SUPPLIED MATERIAL:
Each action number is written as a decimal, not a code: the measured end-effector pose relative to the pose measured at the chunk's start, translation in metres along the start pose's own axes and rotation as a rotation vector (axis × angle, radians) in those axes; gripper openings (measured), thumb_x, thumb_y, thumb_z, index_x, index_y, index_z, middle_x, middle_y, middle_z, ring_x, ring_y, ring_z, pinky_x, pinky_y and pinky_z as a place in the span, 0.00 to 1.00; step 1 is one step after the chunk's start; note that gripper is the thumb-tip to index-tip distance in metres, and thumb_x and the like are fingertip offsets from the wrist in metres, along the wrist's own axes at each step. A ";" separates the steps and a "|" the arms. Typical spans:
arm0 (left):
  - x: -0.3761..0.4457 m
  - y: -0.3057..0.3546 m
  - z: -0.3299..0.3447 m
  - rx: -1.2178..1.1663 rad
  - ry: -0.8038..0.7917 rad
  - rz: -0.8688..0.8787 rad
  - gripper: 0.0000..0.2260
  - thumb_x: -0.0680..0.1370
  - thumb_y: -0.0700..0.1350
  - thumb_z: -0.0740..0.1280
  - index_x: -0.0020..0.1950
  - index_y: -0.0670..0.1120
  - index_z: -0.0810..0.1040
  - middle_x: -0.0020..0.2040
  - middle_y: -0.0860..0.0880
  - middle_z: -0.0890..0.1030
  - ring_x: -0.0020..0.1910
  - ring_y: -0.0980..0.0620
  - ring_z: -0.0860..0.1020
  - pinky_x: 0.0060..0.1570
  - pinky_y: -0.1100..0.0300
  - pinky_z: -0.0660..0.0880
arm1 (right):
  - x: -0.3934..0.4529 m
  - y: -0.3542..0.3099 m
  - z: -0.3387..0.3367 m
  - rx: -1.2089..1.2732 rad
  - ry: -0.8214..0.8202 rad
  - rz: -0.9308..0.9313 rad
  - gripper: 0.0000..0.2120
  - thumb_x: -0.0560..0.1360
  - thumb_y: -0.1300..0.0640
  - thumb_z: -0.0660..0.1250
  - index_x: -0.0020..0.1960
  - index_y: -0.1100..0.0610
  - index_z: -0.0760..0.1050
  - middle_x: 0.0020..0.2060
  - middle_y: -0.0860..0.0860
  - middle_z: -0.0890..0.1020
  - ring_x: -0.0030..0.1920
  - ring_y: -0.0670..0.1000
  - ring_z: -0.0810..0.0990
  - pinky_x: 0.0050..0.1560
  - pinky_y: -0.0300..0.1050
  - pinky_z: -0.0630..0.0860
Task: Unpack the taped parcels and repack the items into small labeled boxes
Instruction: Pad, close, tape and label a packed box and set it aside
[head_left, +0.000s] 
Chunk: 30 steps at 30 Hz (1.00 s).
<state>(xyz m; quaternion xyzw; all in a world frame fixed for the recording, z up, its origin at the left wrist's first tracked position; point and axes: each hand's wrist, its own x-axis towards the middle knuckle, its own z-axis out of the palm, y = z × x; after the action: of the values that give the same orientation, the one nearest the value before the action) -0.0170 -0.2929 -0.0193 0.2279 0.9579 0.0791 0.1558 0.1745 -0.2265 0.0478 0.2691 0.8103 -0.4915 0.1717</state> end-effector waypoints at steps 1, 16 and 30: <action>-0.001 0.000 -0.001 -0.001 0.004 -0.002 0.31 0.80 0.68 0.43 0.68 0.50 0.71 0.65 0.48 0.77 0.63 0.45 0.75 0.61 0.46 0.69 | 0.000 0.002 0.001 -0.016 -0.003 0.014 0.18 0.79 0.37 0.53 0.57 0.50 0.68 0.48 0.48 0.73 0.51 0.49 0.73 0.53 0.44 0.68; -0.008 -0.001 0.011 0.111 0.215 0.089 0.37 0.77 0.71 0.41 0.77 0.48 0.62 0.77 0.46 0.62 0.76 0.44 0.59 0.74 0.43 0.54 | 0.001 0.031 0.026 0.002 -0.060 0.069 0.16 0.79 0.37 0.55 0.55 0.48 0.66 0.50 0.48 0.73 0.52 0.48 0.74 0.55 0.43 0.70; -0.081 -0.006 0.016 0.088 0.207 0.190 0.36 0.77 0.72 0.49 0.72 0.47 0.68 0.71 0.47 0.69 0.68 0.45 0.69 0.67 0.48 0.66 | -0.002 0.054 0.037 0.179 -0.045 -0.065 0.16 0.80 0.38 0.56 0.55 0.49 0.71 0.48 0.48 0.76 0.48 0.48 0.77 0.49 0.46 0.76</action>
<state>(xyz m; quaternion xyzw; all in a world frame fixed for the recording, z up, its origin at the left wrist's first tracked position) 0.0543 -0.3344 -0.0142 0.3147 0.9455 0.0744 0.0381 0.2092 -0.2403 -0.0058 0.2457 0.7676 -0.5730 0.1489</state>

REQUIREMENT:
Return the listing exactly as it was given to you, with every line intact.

OUTPUT OF THE TASK:
Each action number is written as a decimal, not a code: the measured end-effector pose relative to the pose measured at the chunk's start, translation in metres along the start pose's own axes and rotation as a rotation vector (axis × angle, radians) in those axes; gripper openings (measured), thumb_x, thumb_y, thumb_z, index_x, index_y, index_z, middle_x, middle_y, middle_z, ring_x, ring_y, ring_z, pinky_x, pinky_y and pinky_z as a place in the span, 0.00 to 1.00; step 1 is one step after the chunk's start; note that gripper is the thumb-tip to index-tip distance in metres, and thumb_x and the like are fingertip offsets from the wrist in metres, along the wrist's own axes at each step. A ";" separates the steps and a "|" the arms. Typical spans:
arm0 (left):
  - x: -0.3761..0.4457 m
  - y: -0.3057..0.3546 m
  - z: -0.3299..0.3447 m
  - rx: -1.2178..1.1663 rad
  - ry: -0.8038..0.7917 rad
  - rz: -0.8688..0.8787 rad
  - gripper: 0.0000..0.2260
  - thumb_x: -0.0680..0.1370
  - thumb_y: -0.0700..0.1350
  - thumb_z: -0.0740..0.1280
  - index_x: -0.0020..0.1950
  - index_y: -0.0670..0.1120
  - index_z: -0.0810..0.1040
  - middle_x: -0.0020..0.2040
  - middle_y: -0.0860..0.0880
  - middle_z: -0.0890..0.1030
  - ring_x: -0.0020..0.1910
  - ring_y: -0.0980..0.0620
  - ring_z: -0.0860..0.1020
  - pinky_x: 0.0060..0.1570
  - pinky_y: -0.1100..0.0300
  - pinky_z: -0.0660..0.0880
arm1 (right):
  - x: -0.3934..0.4529 m
  - y: -0.3542..0.3099 m
  - z: -0.3387..0.3367 m
  - rx: -1.2089..1.2732 rad
  - ry: -0.8214..0.8202 rad
  - rz: -0.9308..0.9313 rad
  - gripper: 0.0000..0.2120
  - thumb_x: -0.0560..0.1360
  - thumb_y: -0.1300..0.0640
  - thumb_z: -0.0660..0.1250
  - index_x: -0.0020..0.1960
  - index_y: -0.1100..0.0610
  - index_z: -0.0760..0.1050
  - middle_x: 0.0020..0.2060
  - middle_y: -0.0860..0.0860
  - middle_z: -0.0890..0.1020
  - ring_x: -0.0030..0.1920
  - ring_y: -0.0670..0.1000
  - ring_z: -0.0810..0.0990
  - pinky_x: 0.0050..0.1560
  - pinky_y: -0.0300..0.1050
  - pinky_z: -0.0630..0.0860
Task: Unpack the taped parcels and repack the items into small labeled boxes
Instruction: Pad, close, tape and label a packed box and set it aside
[head_left, +0.000s] 
Chunk: 30 steps at 30 Hz (1.00 s).
<state>(xyz m; quaternion xyzw; all in a world frame fixed for the recording, z up, its origin at the left wrist's first tracked position; point and axes: each hand's wrist, its own x-axis towards the middle knuckle, its own z-axis out of the palm, y = z × x; after the action: of the values that give the same orientation, the one nearest the value before the action) -0.0170 -0.2929 -0.0193 0.2279 0.9579 0.0791 0.1558 0.1745 -0.2265 0.0478 0.2691 0.8103 -0.4915 0.1717</state> end-effector waypoints at steps 1, 16 and 30: <action>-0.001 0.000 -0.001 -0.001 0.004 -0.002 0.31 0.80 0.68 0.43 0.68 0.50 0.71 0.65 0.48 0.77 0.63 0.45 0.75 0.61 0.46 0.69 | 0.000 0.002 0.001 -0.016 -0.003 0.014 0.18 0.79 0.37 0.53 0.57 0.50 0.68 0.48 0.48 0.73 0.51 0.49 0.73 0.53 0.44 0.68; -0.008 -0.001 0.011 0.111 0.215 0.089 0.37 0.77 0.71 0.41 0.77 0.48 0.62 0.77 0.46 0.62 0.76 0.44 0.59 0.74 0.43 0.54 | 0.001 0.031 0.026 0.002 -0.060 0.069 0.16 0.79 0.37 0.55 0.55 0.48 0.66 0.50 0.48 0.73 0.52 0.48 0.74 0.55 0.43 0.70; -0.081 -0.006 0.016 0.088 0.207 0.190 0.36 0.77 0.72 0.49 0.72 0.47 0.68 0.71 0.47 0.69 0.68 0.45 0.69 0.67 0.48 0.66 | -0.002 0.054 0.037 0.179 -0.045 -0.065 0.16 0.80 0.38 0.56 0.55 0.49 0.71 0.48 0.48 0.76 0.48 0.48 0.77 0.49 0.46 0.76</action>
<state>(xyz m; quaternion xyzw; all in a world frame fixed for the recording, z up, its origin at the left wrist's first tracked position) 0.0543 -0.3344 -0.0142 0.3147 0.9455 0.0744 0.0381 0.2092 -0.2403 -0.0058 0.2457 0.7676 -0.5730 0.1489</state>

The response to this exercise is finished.